WHAT YOU SHOULD DO:
In the data below, retype exactly the line that contains "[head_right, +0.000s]" and every line after it, through the last.

SOURCE MATERIAL:

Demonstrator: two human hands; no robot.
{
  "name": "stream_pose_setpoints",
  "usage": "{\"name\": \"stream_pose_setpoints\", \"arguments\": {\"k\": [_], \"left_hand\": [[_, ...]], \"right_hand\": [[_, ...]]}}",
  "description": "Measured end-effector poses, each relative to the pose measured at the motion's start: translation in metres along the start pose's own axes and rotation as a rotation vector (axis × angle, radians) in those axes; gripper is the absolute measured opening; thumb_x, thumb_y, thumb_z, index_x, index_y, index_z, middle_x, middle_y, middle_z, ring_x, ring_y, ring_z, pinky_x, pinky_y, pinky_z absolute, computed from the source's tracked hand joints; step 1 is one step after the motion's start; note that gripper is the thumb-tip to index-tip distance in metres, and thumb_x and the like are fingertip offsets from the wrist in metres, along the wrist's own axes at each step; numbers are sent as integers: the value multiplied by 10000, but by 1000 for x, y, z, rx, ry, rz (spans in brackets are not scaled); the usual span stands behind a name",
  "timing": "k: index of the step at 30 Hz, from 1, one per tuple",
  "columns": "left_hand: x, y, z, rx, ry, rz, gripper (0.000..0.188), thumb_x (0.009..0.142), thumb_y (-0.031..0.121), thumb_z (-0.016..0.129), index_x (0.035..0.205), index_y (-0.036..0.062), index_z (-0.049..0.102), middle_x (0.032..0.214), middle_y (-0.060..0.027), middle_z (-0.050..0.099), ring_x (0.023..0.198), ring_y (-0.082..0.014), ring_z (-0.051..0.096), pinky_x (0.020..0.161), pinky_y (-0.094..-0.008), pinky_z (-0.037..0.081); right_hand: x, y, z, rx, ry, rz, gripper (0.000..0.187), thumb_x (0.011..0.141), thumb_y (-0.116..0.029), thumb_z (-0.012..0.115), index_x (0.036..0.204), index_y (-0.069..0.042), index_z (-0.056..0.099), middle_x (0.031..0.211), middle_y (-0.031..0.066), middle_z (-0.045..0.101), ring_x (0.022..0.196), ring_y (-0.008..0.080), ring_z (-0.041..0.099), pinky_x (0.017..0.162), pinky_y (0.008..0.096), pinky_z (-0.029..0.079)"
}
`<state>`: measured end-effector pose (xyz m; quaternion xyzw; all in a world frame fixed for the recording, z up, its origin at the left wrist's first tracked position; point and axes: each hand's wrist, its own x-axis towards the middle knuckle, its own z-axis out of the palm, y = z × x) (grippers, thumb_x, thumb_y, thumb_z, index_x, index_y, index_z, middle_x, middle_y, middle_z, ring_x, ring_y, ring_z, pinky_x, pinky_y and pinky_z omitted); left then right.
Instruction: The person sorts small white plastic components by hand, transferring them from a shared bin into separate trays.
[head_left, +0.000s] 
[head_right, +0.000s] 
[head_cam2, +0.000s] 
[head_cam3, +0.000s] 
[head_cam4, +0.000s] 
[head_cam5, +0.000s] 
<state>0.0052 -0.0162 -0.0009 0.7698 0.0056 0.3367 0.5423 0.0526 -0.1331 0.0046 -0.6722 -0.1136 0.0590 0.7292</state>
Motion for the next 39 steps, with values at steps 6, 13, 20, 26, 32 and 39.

COMPLETED TASK:
[head_right, +0.000s] 
[head_cam2, +0.000s] 
[head_cam3, +0.000s] 
[head_cam4, +0.000s] 
[head_cam5, +0.000s] 
<state>0.0052 -0.0162 -0.0009 0.7698 0.0056 0.3367 0.5423 0.0526 -0.1331 0.0046 -0.6722 -0.1136 0.0590 0.7292</state>
Motion for the next 39 steps, with values at steps 6, 13, 20, 26, 32 and 39.

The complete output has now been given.